7. Check for TOCTOU (time-of-check/time-of-use) issues in directory exclusion: the vendor and .git exclusion logic checks directory names before passing them to go/packages. Ensure the exclusion check and the subsequent load use the same resolved path to prevent symlink-based bypass.
8. Check for injection in SARIF/HTML report generation: finding details (file paths, code snippets, rule descriptions) sourced from scanned code are embedded into output reports. Verify that all untrusted content is properly escaped for the target format (XML escaping for SARIF, HTML escaping for HTML reports) before being written.
9. Check for integer overflow in severity/confidence score comparisons: severity and confidence levels are numeric enums compared against user-supplied threshold flags. Verify the comparison logic handles out-of-range threshold values without wrapping or bypassing the filter.

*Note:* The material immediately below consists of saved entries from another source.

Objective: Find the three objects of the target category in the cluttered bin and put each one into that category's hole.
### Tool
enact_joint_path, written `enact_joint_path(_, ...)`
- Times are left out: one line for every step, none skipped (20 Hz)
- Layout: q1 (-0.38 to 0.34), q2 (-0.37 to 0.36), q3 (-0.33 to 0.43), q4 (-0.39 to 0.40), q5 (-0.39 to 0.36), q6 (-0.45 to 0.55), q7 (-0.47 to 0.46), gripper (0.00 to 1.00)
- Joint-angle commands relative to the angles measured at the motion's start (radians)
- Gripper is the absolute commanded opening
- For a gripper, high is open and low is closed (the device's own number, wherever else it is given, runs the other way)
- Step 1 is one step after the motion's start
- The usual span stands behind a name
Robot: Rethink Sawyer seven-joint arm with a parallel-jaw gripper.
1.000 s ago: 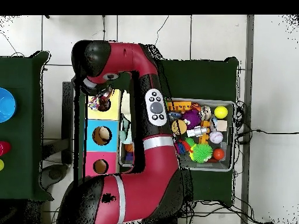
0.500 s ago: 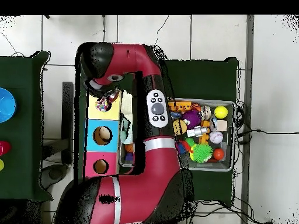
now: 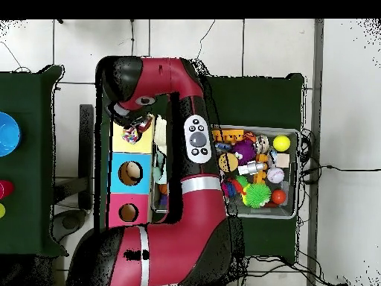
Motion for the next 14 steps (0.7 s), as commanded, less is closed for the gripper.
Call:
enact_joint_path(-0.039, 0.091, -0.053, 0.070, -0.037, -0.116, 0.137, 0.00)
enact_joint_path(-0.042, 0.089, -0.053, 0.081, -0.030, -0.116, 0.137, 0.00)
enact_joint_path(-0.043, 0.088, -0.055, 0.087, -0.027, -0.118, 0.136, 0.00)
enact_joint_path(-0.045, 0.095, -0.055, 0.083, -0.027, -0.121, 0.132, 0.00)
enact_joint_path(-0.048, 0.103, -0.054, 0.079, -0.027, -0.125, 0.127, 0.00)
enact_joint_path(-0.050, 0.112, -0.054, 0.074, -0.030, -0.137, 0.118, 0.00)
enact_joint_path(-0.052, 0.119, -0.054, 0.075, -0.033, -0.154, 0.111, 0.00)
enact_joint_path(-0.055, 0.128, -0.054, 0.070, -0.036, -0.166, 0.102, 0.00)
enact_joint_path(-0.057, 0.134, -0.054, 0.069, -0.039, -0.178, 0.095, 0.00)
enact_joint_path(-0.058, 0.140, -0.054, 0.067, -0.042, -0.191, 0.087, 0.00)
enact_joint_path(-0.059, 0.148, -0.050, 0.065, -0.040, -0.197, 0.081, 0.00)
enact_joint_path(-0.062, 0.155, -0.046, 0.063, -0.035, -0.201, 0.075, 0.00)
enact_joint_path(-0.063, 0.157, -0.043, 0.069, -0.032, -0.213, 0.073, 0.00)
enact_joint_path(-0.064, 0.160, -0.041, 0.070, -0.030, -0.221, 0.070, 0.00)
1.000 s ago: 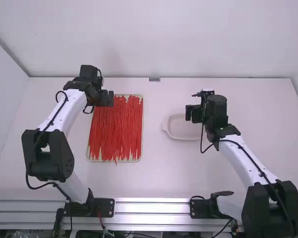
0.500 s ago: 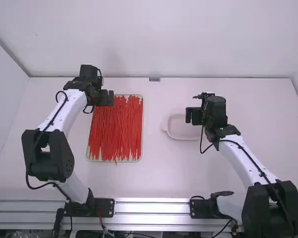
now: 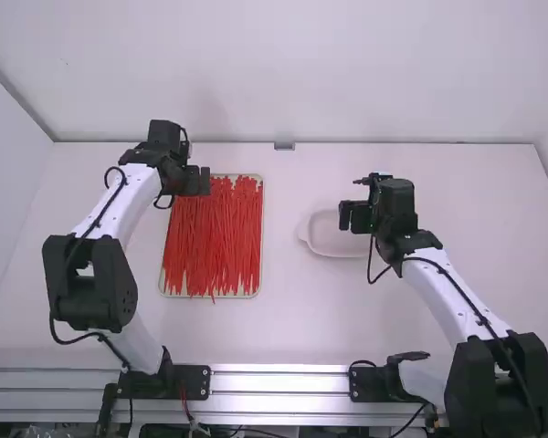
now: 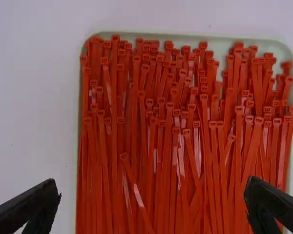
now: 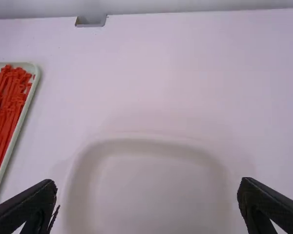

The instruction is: Fasten the cable tie

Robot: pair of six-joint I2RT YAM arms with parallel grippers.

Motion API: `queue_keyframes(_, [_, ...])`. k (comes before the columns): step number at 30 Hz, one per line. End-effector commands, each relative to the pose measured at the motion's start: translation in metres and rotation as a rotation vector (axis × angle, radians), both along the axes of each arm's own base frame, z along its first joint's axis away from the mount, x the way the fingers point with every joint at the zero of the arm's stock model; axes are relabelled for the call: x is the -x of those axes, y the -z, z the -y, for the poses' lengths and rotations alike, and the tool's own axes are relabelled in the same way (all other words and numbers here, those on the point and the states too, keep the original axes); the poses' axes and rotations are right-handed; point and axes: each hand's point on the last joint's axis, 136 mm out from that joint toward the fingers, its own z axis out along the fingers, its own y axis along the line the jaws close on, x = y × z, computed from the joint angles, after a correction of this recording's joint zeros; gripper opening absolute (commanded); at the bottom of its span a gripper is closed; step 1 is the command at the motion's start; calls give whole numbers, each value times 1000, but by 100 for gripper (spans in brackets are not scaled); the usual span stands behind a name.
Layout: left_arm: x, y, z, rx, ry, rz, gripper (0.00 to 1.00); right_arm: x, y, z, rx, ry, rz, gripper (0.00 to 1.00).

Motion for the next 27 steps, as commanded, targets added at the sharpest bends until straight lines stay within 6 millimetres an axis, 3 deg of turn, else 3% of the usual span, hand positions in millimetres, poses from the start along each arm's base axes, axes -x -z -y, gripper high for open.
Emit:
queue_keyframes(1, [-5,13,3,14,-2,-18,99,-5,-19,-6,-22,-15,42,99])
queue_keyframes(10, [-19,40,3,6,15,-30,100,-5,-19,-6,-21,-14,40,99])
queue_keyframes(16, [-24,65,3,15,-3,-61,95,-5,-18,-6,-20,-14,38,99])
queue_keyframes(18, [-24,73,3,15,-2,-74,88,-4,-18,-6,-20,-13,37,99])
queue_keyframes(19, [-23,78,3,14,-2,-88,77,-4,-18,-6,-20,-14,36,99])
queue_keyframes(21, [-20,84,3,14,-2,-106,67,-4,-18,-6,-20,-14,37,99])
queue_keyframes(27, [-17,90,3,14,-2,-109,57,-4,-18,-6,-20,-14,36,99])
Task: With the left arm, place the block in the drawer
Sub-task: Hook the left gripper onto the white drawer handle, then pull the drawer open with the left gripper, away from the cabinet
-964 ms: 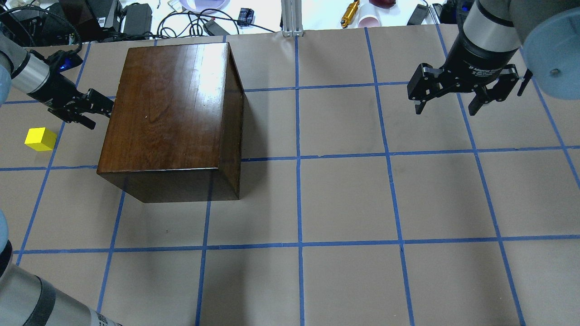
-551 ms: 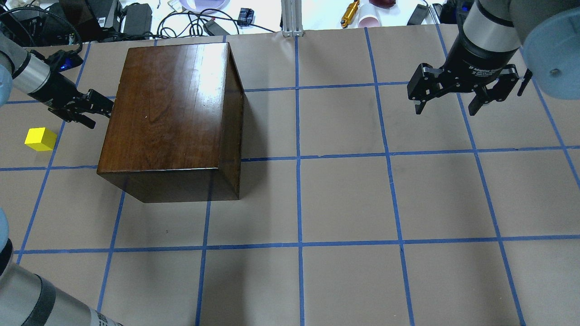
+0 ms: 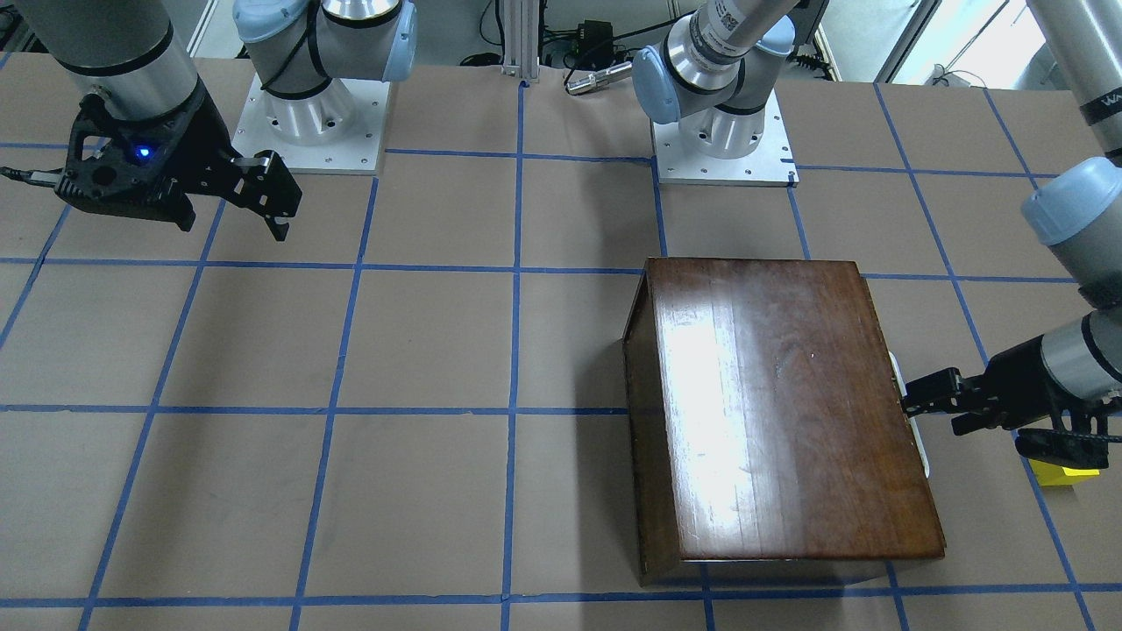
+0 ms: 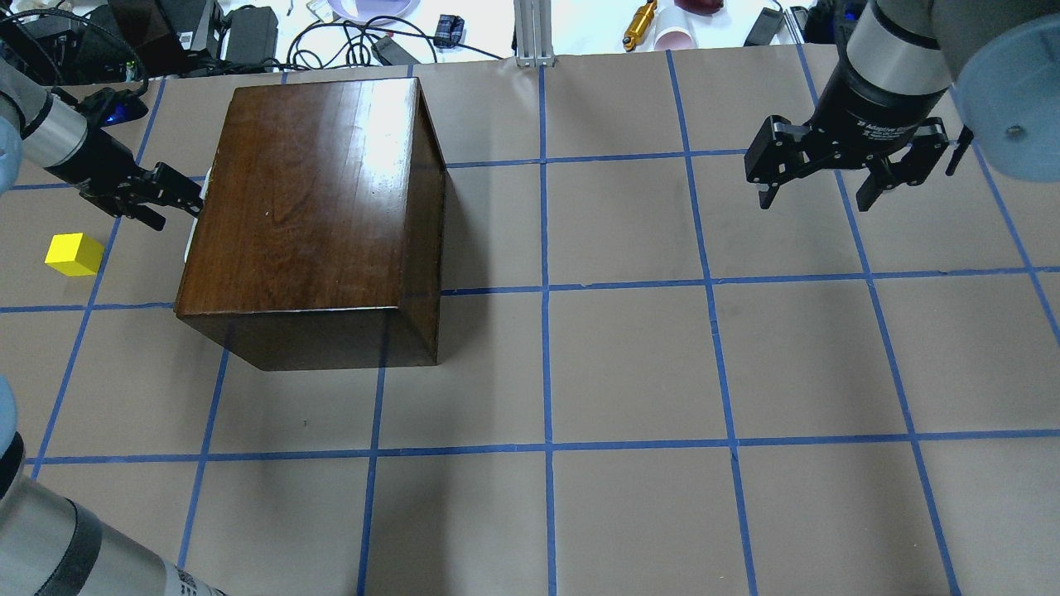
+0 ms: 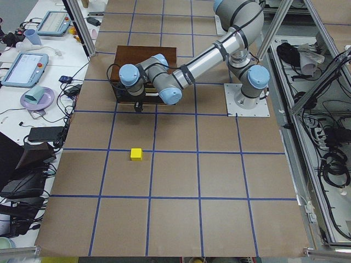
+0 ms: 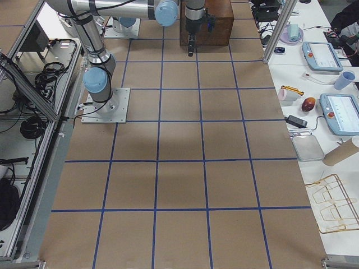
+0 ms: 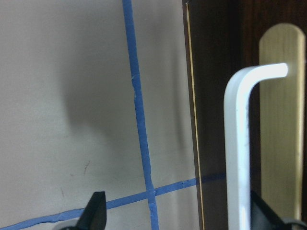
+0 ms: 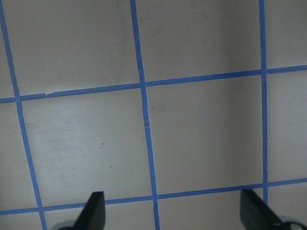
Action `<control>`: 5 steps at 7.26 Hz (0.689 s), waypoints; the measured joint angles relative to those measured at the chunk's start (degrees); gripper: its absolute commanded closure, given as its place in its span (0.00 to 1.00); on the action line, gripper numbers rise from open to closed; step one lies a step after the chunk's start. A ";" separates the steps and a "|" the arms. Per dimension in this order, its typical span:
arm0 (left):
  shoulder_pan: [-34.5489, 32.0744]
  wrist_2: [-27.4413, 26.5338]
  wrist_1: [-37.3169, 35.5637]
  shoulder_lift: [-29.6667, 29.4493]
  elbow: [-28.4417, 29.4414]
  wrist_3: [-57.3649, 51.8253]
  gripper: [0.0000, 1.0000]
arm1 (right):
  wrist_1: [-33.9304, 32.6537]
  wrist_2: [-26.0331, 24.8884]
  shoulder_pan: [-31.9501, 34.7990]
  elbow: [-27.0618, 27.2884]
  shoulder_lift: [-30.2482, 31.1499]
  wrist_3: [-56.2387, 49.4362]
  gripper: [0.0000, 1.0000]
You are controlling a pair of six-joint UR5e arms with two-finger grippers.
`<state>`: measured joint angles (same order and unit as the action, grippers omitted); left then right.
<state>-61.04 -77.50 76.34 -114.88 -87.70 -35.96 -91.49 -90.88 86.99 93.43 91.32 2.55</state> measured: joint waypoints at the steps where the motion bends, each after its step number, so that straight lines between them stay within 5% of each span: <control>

10. Check for goroutine leaks in concurrent package analysis: if gosec processes packages concurrently, verify that all goroutines are bounded by a context with cancellation and that any early exit (on error or signal) properly waits for all analysis goroutines to finish before exiting.
11. Check for hardcoded rule IDs or sensitive strings in test fixtures: test fixtures in the rules/ and testdata/ directories may contain intentionally vulnerable code snippets. Ensure these are isolated and cannot be imported or executed outside of the test environment.
12. Check for unsafe use of os/exec in any internal tooling or helper scripts: gosec itself detects command injection in user code, so any use of exec.Command in its own build scripts or integration tests must not interpolate external input into command arguments.